FIG. 5 is an explanatory diagram of a weft cutting state by a weft cutting device called a pick breaker.

FIG. 6 is an enlarged cross-sectional view of a part of a conventional topping sheet in which a weft is cut.

FIG. 7 is a partial enlarged cross-sectional view showing a conventional topping sheet made of a blind cloth.

[Explanation of symbols]

 (1) Suede woven fabric (2) Warp (3) Weft (5) Calendar (7) Electron beam irradiation step (72) First electron gun (73) Second electron gun (8) Weft cutting step (81) Protrusion (82) Roll (83) Roll (R) Topping rubber

─────────────────────────────────────────────────── ─── Continuation of front page (51) Int.Cl. ⁵ Identification number Office reference number FI technical display location C08J 5/04 7188-4F D03D 1/00 A 7199-3B // B29K 21:00 105: 24 B29L 30:00 4F

Claims (2)

[Claims] 1. A topping fabric woven by wefting warp yarns made of fiber cords and the like is topped with rubber, and then this sheet is irradiated with an electron beam to crosslink the topping rubber.

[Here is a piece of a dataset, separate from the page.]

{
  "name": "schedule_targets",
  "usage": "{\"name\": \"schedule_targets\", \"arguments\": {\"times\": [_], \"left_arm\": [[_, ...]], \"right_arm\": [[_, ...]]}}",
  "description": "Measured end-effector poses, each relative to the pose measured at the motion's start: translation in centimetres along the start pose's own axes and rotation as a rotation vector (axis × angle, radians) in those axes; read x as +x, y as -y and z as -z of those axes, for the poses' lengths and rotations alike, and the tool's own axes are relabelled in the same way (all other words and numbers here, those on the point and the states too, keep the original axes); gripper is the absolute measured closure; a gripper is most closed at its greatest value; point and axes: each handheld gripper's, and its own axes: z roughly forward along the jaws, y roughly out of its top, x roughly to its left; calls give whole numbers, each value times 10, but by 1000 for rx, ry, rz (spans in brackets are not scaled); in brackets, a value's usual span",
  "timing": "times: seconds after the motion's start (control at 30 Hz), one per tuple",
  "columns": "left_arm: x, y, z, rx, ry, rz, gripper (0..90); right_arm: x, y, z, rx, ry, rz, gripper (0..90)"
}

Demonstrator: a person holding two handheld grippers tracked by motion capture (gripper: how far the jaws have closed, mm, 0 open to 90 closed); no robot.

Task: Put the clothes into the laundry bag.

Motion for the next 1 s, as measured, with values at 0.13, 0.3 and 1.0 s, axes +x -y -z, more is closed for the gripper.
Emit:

A method for manufacturing a topping sheet for a tire component, comprising cutting the weft yarn at a predetermined interval in the sheet width direction. 2. The topping for a tire constituent material according to claim 1, wherein the weft yarn of the interwoven fabric is cut by pressing and deforming the sheet in a wave shape through at least a pair of rolls having protrusions at every required interval in the axial direction. Sheet manufacturing method.